Overcoming Tough Issues in Trial- Jury Selection


The issues in our story, jury selection

I’ve never had a jury panel as unfavorable as this one seemed to be.  Carolynn and I are sitting at a table alone, while the prosecutor is doing his best to minimize his burden and instill fear in the minds of the potential jurors.  We hear the jurors talk about relatives injured or killed by intoxicated drivers.   One of the jurors begins to cry as she tells us about her husband being killed by a drunk.  Before I stand up, all kinds of thoughts and feelings are racing through my head.  “What am I going to do with this?”  “I should have found a way to put this trial off for another day”.  “I was ready at the last setting, why couldn’t I have tried the case then”.  “I’m blaming myself, because I shouldn’t have asked the judge for a continuance in July so I could go to Wyoming”.   “We don’t have a chance to win this now”.  “If the case in front of us wouldn’t have pled, we wouldn’t be here now”.  “Why does Carolynn have to be the unlucky person to get this jury?”   Remember, my typical response to feeling helpless and how anxiety can get in my way?  Since I can’t run or come back another day, I stand up and walk around the table and face them.  After all, if it goes bad, I can always blame the jury later.

If I had not taken the time to look at myself and work on my issues, I would probably have become overly nervous, anxious, and would have allowed the feeling of helplessness take its control.  I probably would have resorted to some of the useless, harmful phrases and questions that came so easily over the years.  “As Carolynn sits here, she is presumed innocent”.  “She doesn’t have to produce any evidence at all”.  “Mr. Jones, if we stop now and you hear nothing else during this trial, what does your verdict have to be?”  It is embarrassing as I type and think about using those words of the past.  I probably would have argued with the jurors who disagreed with me while trying to control their responses for fear that any more bad answers would surely kill my efforts to help Carolynn.  I would have become tied the seemingly important legal questions I wanted to ask.  Their answers would mean nothing really since I had to move on to my next great question and I would not have heard them.  How are we doing?  Are we making progress with this panel?  When we conduct this type of “Voir Dire”, we may feel pretty cool, smart, or slick, but the momentum isn’t moving to our side.  How does the juror feel when we ask him the clever or trick question?  How do the jurors feel when we attempt to control them?  How do the other potential jurors feel as they watch this take place?  How do we feel, when we are in their seats?  Carolynn would be better off if we spent the 30 minutes talking about a recent football game.
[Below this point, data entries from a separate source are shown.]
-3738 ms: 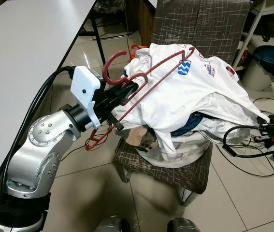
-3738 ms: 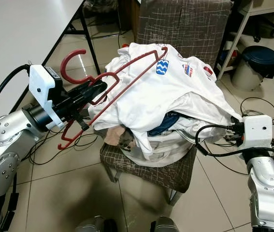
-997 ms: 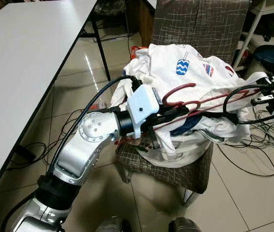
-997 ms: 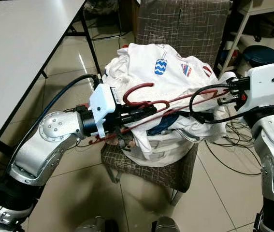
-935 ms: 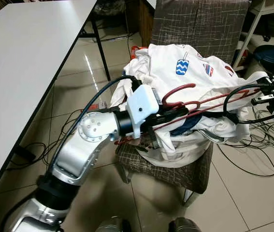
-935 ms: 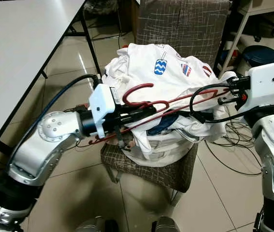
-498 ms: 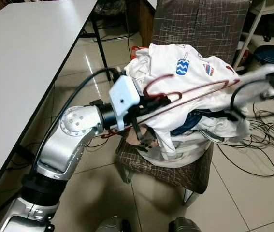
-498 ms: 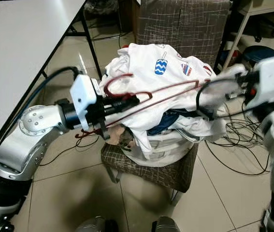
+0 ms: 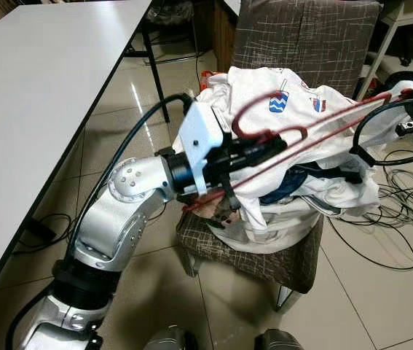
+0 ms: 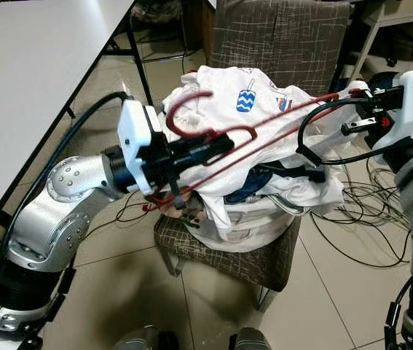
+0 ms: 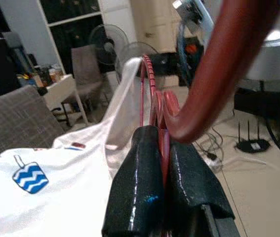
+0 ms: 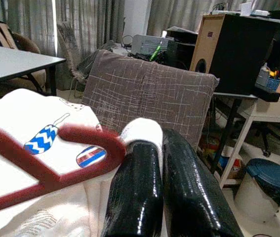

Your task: Hang hanger

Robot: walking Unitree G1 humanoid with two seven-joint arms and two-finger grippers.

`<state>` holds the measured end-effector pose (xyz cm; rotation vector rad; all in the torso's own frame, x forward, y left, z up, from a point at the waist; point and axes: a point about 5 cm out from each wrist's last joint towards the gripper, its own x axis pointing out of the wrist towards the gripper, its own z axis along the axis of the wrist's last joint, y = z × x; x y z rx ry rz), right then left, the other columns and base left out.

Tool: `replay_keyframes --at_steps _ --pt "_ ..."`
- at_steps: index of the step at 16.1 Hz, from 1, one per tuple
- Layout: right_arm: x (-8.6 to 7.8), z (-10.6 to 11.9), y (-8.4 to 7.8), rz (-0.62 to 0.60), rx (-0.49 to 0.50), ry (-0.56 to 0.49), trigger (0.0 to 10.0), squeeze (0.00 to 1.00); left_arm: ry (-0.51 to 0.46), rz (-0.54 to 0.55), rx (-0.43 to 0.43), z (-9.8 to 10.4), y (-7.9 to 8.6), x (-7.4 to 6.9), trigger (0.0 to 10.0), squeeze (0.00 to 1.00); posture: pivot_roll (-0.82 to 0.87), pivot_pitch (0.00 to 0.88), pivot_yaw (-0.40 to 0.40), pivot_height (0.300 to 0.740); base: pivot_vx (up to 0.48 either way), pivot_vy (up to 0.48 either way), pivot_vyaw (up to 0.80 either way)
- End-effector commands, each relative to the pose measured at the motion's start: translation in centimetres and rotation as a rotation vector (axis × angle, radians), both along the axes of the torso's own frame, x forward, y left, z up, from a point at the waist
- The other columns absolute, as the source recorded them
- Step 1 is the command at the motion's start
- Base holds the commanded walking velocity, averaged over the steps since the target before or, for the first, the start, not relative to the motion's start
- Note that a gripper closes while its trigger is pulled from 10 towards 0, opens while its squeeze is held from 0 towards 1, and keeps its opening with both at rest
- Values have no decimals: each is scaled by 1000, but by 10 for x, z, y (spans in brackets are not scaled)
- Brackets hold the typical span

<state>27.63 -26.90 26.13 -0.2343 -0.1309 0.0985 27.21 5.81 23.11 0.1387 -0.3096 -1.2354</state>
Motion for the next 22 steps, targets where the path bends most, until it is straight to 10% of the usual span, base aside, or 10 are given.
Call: replay_keyframes --at_steps 1,6,13,14,22 --pt "-1 6 -6 -23 8 -16 0 0 -6 32 49 -5 5 2 10000 0 -149 55 108 740 0 0 0" --pt "16 63 10 41 89 -200 0 0 86 812 -119 4 75 67 10000 0 -146 48 97 740 0 0 0" --pt "-18 186 62 400 349 -604 0 0 80 966 -154 13 103 57 10000 0 -113 50 61 740 0 0 0" --pt "-22 193 66 415 364 -611 10000 0 89 975 -153 13 106 51 10000 0 -113 50 61 740 0 0 0" --pt "-47 232 78 564 546 -719 10000 0 77 975 -138 20 109 40 10000 0 -88 46 57 740 -254 0 0"
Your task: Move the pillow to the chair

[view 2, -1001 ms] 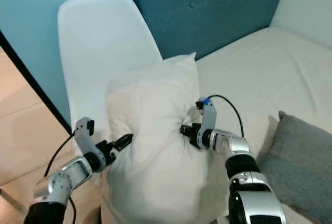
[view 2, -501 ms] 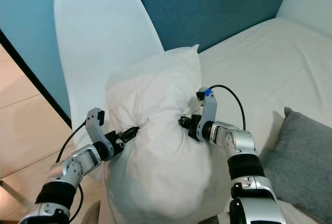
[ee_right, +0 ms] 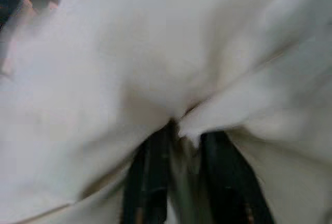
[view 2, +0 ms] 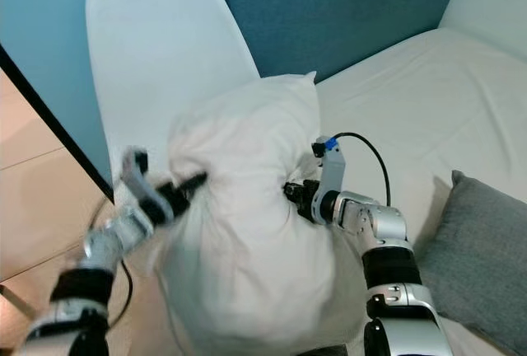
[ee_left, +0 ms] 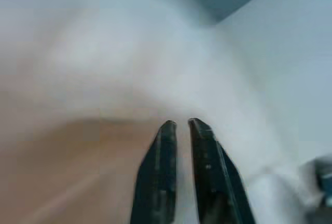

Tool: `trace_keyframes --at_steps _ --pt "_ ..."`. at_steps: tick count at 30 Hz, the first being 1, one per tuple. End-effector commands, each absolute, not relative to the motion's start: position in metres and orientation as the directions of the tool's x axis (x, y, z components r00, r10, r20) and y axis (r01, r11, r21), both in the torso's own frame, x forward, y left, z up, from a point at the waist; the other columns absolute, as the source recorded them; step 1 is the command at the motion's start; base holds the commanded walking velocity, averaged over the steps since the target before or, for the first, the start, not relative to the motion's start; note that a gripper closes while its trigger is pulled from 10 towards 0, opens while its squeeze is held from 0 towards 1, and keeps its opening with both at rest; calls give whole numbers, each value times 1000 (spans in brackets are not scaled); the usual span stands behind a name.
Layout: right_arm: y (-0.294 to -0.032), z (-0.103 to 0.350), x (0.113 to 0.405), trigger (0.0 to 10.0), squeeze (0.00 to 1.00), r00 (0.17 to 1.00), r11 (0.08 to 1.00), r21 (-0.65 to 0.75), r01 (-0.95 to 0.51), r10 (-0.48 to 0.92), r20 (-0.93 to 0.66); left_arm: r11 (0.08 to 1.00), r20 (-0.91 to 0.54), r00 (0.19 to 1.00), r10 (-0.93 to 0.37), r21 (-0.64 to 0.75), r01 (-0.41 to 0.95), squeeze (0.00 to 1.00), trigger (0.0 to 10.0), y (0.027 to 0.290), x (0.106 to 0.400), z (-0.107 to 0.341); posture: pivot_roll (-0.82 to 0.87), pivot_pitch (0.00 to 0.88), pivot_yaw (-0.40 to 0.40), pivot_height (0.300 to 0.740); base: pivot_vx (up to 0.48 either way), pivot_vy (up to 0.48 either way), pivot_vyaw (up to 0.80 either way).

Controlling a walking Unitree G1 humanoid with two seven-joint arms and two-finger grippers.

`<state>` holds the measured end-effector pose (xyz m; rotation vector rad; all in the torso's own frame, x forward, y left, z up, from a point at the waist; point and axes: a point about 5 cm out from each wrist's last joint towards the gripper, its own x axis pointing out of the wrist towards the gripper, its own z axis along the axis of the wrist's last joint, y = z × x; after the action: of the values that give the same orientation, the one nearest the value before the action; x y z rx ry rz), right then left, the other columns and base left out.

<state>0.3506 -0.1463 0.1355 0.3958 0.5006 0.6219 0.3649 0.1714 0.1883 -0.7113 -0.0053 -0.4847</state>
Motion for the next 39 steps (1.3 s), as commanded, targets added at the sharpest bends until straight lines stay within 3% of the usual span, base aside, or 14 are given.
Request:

Instead, I face the panel.  Internally, I ask myself, “What is really going on with me as I stand up?  What am I feeling? What is the jury feeling?”  I acknowledge what I’m feeling in that moment i.e. feeling of anxiety and/or the helpless feeling and realize my potential to lose control of myself, the part of me, that I’ve struggled with in the past.  I’m still not warmed up to this task and the jury isn’t warmed up much either, certainly not to me.  I look around at the panel a moment and ask them if anyone has an idea about what’s going on with me right now?  Does anyone have an idea of how I’m feeling now?  There is a little bit of silence, but they are working on it.  Sometimes, we don’t like silence, and feel like we have to talk, and of course then, we usually ruin it.  One juror near the middle of the panel speaks up, says something like, “you’ve got a problem”.   I might say, “Tell me what you mean?” or “Yes, with all this about drunk drivers, it isn’t looking very good for Carolynn is it?” or maybe, “I heard that too, but we’ve got these rights- presumption of innocence, right to remain silent, state’s burden to prove their case beyond a reasonable doubt.  We’ve got nothing to worry about, right?” (Semi facetiously)  Basically, I listen to this juror and acknowledge him in some way.  We use our judgment to decide how we want to acknowledge their answers.  It might be as simple as “Yes”, a nod, or “I imagine you were frustrated”
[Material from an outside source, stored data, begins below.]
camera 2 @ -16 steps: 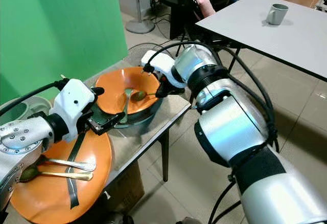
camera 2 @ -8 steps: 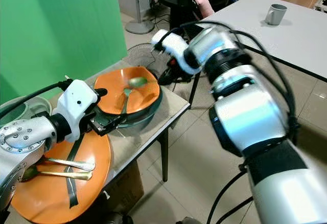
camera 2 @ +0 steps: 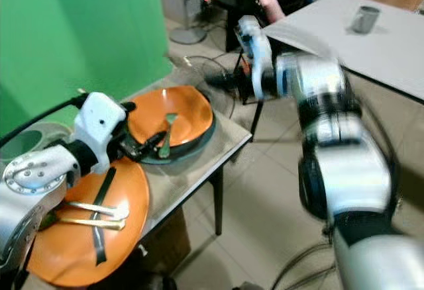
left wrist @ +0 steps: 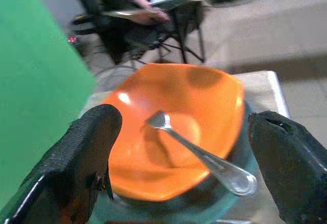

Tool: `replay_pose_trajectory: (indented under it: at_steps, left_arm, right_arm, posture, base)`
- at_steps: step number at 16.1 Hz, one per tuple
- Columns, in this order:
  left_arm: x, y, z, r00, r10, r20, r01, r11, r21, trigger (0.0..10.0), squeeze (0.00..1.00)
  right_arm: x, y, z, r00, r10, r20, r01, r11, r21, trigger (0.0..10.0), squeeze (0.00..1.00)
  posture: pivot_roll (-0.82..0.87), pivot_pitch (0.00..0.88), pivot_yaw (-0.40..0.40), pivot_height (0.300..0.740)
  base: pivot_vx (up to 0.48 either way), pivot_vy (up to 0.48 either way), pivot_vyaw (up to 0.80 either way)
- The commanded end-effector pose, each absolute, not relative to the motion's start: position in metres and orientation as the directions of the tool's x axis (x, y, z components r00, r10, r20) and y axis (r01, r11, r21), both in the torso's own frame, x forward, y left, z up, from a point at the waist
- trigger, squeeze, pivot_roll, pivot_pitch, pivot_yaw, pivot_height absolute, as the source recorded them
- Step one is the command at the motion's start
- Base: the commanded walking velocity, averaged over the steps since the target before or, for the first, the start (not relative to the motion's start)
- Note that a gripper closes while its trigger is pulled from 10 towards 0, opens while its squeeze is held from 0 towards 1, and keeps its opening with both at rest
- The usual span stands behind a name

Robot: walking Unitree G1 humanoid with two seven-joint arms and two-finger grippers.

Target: Setting the table

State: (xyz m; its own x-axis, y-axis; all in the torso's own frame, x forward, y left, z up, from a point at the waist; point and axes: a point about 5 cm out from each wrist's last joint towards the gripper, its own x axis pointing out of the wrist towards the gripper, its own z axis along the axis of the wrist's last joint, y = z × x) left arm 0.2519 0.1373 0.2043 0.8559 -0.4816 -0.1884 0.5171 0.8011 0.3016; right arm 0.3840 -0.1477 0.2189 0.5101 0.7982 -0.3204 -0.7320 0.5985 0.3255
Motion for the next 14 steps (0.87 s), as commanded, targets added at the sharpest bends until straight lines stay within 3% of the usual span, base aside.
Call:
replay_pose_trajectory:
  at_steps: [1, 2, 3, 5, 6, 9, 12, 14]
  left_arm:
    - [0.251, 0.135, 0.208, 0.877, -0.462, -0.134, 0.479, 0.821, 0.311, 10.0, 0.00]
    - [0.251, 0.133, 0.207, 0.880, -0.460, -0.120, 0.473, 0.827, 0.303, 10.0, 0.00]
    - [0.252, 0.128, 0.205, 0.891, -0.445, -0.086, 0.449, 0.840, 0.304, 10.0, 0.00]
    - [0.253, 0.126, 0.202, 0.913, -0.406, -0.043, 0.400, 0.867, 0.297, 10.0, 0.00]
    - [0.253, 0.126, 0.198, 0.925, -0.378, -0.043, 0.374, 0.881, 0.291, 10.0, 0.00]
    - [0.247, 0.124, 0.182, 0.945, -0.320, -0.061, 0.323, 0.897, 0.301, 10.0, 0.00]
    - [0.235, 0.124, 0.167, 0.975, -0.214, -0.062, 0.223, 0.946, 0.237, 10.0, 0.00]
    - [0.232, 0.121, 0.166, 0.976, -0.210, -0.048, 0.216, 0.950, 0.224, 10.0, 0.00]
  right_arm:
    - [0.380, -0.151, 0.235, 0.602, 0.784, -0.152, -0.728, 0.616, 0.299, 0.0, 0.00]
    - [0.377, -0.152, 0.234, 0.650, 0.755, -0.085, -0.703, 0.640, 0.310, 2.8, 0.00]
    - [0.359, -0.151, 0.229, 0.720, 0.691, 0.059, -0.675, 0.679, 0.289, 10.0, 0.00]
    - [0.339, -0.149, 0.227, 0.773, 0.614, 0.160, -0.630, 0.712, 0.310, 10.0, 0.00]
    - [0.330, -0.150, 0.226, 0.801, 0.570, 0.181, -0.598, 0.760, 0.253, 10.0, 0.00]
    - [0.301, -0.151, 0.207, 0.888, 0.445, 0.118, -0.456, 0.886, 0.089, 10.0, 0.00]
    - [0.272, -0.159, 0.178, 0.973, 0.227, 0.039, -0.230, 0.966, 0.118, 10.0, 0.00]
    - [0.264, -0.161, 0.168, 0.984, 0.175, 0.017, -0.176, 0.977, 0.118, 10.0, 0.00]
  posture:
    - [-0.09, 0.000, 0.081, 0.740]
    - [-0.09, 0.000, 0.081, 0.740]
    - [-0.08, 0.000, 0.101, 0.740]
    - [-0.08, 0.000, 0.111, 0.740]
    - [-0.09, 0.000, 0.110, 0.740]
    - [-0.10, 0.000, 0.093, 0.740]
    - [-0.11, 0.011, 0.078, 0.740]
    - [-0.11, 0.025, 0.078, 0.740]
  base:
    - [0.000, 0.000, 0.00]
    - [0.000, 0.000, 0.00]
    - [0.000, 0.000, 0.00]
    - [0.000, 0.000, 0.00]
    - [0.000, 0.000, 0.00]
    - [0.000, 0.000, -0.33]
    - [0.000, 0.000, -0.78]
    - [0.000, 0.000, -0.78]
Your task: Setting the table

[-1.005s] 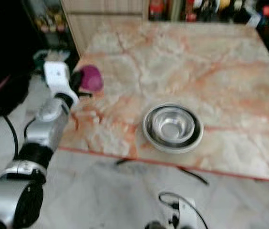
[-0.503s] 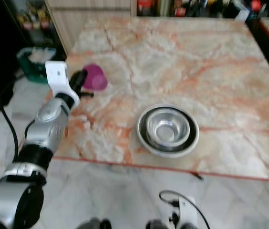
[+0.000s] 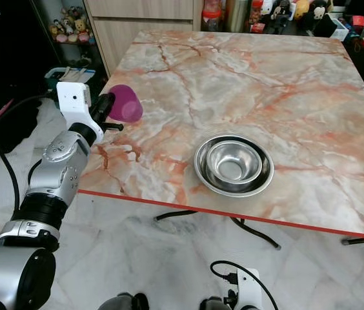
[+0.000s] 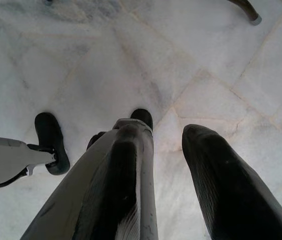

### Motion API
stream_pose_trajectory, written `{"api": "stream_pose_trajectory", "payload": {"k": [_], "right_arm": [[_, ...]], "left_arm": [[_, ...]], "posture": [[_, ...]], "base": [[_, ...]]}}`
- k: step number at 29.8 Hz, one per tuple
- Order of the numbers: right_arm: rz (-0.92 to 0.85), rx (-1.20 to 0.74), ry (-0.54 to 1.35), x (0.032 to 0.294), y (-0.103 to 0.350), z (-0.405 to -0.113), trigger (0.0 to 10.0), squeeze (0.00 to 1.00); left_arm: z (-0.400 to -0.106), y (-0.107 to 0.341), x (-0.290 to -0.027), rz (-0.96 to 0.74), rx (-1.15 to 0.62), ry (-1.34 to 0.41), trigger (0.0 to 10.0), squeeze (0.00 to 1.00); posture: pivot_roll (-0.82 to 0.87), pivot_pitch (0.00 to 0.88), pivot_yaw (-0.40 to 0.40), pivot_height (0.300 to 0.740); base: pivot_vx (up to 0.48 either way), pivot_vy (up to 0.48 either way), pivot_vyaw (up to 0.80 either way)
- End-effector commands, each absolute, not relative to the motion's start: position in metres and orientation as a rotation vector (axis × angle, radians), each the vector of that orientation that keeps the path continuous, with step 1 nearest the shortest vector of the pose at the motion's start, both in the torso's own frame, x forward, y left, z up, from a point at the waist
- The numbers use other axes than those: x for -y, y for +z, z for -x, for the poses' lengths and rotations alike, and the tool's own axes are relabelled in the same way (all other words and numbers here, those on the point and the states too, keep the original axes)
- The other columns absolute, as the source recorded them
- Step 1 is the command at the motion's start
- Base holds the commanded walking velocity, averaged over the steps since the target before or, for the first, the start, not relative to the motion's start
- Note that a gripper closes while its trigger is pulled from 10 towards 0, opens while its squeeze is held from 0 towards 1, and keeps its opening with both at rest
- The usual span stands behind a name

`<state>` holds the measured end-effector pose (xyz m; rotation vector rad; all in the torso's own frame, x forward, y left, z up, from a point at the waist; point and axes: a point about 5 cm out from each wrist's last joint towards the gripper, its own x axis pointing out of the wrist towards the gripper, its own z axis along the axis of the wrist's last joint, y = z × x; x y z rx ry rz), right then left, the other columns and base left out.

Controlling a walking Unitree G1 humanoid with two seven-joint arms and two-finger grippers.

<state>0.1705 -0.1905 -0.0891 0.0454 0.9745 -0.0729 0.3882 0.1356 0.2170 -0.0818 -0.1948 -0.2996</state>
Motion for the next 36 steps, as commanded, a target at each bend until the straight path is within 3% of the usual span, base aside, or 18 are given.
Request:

Although it has been a part of my training for the last twelve (12) years, I didn’t realize that I was using what Carl Rogers believes is key to creating a climate that benefits us.  When we are genuine, or real, our body language will be congruent with our words.  Instead of arguing with the jurors, we accept them where they are.  Finally, we listen to their answers and sincerely acknowledge them rather than hurrying to our next great question.

Well, we’ve used our time wisely and discussed the issues important in Carolynn’s story and managed to gain a little momentum, but we’ve got a long way to go.  The state will give their brief opening statement and call their witnesses that will surely say that Carolynn is guilty beyond a reasonable doubt.